Estados Unidos vivió el jueves 16 de julio un mensaje presidencial en horario estelar, emitido desde la Casa Blanca y sostenido durante casi media hora. El eje del anuncio fue la desclasificación de archivos de inteligencia sobre seguridad electoral y una acusación directa contra China: la obtención ilícita de 220 millones de registros de votantes en dieciocho estados, ejecutada a través de una unidad creada especialmente para explotar esa información. La cifra quedó presentada como la mayor vulneración de datos electorales de la historia estadounidense. El discurso no incluyó pruebas públicas que permitieran verificar ese número ni el mecanismo por el cual esos archivos habrían sido comprados, robados o hackeados.
Los documentos difundidos no demuestran que Pekín haya modificado padrones, boletas, conteos ni resultados. Una evaluación de inteligencia desclasificada en 2021 ya había concluido que ningún gobierno extranjero alteró aspectos técnicos de la elección de 2020. A eso se suma un dato que relativiza el episodio: buena parte de la información de los padrones estadounidenses es pública y puede comprarse por vías comerciales, estado por estado, sin necesidad de una operación clandestina. Recolectar datos de votantes constituye una amenaza de seguridad, pero no equivale a intervenir el conteo ni a fabricar votos.
En 2020 la diferencia a favor de Joe Biden fue de siete millones de votos. Desde entonces el presidente sostiene que hubo un fraude generalizado, una versión que auditorías estatales, recuentos y decisiones judiciales no respaldaron en ningún momento. El mensaje del jueves sumó una acusación contra sectores de la comunidad de inteligencia, a los que atribuyó haber ocultado el alcance de la supuesta injerencia china. Sobre esa base ordenó investigar y eventualmente procesar a los funcionarios involucrados en ese presunto encubrimiento. El vínculo entre la derrota y una operación externa sigue apoyado únicamente en su propio relato.
La misma noche abrió un segundo frente, esta vez sobre Venezuela. Exhibió un archivo de inteligencia de seis páginas referido a un supuesto complot para inclinar resultados a favor del chavismo mediante tecnología de voto electrónico, en un arco temporal que va de 2004 a 2020 y abarca los gobiernos de Hugo Chávez y de Nicolás Maduro. El propio documento resultaba más acotado que la lectura que se hizo de él: reconocía cierta capacidad de manipulación de sistemas dentro de Venezuela, pero advertía que no había evidencia concluyente de un fraude a gran escala. Esa distancia entre el papel y la interpretación marcó el tono del anuncio.

El encuadre oficial fue correctivo y no revanchista. La Casa Blanca planteó la divulgación como una manera de reparar vulnerabilidades del sistema y no de erosionar la confianza en el voto, y comparó la infraestructura electoral estadounidense con la de países del tercer mundo.
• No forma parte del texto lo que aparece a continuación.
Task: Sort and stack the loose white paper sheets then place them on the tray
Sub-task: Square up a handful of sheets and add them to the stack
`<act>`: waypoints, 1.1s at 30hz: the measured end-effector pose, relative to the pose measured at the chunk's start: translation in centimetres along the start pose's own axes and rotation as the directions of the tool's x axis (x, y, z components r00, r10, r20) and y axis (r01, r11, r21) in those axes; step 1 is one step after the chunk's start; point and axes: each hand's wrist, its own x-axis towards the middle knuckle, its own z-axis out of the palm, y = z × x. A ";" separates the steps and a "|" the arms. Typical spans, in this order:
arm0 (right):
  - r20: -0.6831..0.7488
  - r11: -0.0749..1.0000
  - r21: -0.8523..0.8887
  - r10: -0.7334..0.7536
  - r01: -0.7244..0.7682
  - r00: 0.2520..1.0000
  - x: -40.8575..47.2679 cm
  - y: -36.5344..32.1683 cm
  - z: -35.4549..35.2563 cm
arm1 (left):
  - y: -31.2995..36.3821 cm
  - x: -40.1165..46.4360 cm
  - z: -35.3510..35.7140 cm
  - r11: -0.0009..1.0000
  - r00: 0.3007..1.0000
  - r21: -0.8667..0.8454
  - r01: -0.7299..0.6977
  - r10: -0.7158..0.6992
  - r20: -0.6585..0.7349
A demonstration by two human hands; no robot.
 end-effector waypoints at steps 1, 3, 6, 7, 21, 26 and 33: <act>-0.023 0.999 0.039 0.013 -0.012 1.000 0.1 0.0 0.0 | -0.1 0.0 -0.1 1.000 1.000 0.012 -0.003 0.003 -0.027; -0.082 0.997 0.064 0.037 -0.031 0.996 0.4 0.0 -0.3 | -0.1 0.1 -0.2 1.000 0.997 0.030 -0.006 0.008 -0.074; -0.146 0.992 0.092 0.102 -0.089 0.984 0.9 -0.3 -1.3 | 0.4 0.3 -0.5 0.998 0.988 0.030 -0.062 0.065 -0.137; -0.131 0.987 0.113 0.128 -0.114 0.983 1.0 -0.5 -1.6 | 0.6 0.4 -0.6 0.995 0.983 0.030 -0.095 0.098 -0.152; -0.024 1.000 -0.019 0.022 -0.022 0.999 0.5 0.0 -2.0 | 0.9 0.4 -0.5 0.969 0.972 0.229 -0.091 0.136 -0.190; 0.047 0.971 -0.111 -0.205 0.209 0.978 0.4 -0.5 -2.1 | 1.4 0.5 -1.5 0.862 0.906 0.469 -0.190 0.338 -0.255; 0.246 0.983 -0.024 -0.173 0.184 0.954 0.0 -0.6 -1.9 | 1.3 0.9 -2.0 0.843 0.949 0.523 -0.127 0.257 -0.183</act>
Detrás de ese marco aparece un objetivo concreto: acelerar en el Senado la reforma electoral impulsada por el Ejecutivo, que exigiría documentación de ciudadanía y credenciales con fotografía para inscribirse. El calendario explica la urgencia: las elecciones de medio mandato se votan el 3 de noviembre de 2026.
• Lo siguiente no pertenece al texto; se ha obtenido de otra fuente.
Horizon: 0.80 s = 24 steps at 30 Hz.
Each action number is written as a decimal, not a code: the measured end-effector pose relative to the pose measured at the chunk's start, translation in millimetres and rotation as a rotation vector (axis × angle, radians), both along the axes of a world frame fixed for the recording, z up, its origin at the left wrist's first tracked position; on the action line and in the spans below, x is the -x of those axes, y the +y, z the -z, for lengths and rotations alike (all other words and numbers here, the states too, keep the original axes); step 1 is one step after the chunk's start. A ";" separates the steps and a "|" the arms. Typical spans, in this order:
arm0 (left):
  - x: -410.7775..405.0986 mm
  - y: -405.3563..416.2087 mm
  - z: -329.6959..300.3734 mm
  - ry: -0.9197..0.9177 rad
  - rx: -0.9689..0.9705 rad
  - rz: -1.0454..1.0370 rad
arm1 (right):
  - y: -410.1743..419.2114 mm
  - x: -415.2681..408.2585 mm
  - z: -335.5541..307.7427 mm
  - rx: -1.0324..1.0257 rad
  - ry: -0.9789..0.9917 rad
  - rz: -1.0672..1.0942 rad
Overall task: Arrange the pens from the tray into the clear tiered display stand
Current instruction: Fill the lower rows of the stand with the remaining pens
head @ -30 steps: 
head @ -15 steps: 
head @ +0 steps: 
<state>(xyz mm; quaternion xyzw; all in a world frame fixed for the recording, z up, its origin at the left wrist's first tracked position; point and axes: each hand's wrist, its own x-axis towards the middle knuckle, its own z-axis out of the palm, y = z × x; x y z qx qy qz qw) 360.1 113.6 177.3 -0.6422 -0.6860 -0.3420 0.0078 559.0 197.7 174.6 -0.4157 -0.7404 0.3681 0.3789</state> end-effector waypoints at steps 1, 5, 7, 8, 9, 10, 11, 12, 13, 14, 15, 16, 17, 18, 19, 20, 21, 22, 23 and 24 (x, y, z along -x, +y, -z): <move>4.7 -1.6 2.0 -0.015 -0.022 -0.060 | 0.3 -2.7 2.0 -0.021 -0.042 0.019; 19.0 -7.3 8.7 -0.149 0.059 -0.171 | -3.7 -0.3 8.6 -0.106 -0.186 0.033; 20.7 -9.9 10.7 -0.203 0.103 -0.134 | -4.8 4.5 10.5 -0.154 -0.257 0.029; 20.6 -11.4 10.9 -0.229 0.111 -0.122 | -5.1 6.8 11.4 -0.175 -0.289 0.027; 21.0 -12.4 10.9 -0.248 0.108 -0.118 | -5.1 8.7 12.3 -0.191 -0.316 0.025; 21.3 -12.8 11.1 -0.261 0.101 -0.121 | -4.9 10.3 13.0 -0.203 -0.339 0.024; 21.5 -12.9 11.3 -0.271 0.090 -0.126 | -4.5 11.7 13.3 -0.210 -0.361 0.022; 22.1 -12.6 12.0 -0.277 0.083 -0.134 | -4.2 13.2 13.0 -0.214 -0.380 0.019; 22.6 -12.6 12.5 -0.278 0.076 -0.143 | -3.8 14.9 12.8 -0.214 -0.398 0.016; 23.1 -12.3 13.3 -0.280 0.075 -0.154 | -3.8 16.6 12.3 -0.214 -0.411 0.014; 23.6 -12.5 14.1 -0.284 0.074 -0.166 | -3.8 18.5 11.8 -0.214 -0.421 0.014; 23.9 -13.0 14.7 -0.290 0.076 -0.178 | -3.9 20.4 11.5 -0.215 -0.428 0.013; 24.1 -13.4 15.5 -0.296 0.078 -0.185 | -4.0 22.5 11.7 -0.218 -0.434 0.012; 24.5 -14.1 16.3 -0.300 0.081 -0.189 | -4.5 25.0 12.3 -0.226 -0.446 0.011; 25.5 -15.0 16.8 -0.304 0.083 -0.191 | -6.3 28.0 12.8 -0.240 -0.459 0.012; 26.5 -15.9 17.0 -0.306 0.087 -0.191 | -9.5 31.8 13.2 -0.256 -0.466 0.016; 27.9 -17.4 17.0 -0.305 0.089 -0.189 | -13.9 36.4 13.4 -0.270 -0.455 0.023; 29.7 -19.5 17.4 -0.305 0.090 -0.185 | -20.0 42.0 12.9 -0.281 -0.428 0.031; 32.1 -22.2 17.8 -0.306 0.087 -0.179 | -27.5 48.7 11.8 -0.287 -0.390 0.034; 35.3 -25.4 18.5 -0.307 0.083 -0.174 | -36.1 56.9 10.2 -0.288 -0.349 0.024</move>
Pekín respondió este viernes y calificó la acusación de invento y de difamación maliciosa. La cancillería china negó cualquier interés o participación en elecciones estadounidenses, invocó su principio de no injerencia y pidió a Washington dejar de convertir al país asiático en tema de campaña. El choque llega mientras ambas potencias sostienen una tregua comercial frágil y con una visita de Xi Jinping a la Casa Blanca prevista para septiembre. Los datos de los votantes dejaron de ser un asunto técnico para volverse una pieza de presión geopolítica, un desplazamiento que interesa a economías como la argentina, que negocia en paralelo con las dos mayores potencias del planeta.